Die größte Herausforderung sieht sie in der inneren Verwandlung, die aus der hassenden und auf Vernichtung programmierten Armide eine Liebende macht. „Dass sie sich verlieben könnte, war ja nicht eingeplant. Armide ist sich ihrer Macht bewusst, die sie auf Männer ausübt, sie weiß, was sie tun muss, um beim Gegner Liebe zu evozieren. Doch plötzlich verliert sie die Kontrolle und entbrennt selbst in Liebe zu ihrem größten Feind, zu Renaud. Sie weiß nicht, was Liebe ist, aber sie merkt, dass etwas Neues über sie hereingebrochen ist. Für die Interpretin ist das keine psychologisch leichte Reise, die da beschritten werden muss, aber Glucks Musik und Quinaults Text führen einen durch die Klippen dieser Verwandlung, man muss nur der Partitur trauen“.

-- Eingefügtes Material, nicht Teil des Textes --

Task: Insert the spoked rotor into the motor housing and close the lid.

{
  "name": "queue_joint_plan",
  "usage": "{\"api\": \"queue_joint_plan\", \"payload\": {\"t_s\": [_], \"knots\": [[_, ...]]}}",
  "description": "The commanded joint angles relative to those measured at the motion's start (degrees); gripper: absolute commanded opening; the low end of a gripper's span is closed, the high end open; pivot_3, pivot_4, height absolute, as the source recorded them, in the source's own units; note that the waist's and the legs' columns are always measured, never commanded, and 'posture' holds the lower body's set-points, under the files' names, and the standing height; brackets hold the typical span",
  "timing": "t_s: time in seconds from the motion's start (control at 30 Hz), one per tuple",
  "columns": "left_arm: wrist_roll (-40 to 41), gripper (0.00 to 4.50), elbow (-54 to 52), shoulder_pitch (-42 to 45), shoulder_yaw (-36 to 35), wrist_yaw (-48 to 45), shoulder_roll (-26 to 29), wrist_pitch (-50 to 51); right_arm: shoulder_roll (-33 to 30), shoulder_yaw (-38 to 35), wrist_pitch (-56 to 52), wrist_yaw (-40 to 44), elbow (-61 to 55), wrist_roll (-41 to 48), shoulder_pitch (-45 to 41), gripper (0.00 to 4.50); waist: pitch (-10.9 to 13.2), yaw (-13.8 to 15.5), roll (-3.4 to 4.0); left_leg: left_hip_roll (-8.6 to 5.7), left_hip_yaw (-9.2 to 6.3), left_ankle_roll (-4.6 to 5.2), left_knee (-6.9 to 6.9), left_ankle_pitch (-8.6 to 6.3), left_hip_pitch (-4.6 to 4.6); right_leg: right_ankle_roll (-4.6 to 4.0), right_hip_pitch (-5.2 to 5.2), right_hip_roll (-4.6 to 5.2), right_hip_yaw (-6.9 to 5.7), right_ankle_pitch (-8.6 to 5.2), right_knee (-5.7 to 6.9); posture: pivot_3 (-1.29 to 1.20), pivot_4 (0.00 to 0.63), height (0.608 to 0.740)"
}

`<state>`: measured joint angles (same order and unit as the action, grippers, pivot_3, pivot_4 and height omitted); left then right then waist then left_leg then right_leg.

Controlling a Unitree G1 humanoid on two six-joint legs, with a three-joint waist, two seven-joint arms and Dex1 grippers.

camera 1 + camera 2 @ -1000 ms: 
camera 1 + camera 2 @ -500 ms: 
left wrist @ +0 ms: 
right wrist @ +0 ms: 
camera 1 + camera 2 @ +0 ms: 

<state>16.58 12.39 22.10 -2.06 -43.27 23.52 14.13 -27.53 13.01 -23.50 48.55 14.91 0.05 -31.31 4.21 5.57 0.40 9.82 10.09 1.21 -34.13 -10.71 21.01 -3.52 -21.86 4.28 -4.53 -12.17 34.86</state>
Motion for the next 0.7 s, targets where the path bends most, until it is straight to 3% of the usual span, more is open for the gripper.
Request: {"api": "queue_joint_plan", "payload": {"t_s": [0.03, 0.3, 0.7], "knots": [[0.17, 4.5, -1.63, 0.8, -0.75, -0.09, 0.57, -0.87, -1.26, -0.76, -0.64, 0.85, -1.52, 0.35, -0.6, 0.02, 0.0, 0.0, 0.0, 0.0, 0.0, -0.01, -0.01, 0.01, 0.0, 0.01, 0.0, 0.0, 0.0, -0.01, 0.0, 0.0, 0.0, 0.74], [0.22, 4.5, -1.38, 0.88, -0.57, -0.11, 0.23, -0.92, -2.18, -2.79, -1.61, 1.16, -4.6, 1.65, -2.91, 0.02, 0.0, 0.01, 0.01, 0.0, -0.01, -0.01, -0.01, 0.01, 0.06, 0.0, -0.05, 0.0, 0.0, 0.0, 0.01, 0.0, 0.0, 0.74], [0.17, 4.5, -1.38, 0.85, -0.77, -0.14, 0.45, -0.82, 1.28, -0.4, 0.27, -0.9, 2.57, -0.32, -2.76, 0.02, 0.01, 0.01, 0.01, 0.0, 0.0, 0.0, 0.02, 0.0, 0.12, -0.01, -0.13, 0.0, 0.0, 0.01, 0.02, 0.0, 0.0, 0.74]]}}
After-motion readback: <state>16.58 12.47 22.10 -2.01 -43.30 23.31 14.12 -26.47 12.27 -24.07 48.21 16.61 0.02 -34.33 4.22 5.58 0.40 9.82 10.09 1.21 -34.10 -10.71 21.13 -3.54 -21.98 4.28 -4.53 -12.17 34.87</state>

Als am ersten Probentag klar wurde, dass Armide in dieser Produktion keine Frau, sondern ein als Frau verkleideter junger muslimischer Soldat sein soll, war sie zunächst natürlich überrascht. Doch nachdem sie das Libretto sowie das der Oper zugrundeliegende Epos von Torquato Tasso, also Das befreite Jerusalem, unter diesen geänderten Vorzeichen betrachtet, erkannte sie, dass die Geschichte auch in dieser Lesart durchaus funktioniert und wurde nun für die anstehende Inszenierung als schöne Frau zu einem jungen Mann der sich als schöne Frau verkleidet, gewissermaßen ein Gluck’sches Mariandl – mit dem Unterschied, dass am Ende kein Happy End, sondern, die Verzweiflung des Zurückgewiesenen stehen bleibt.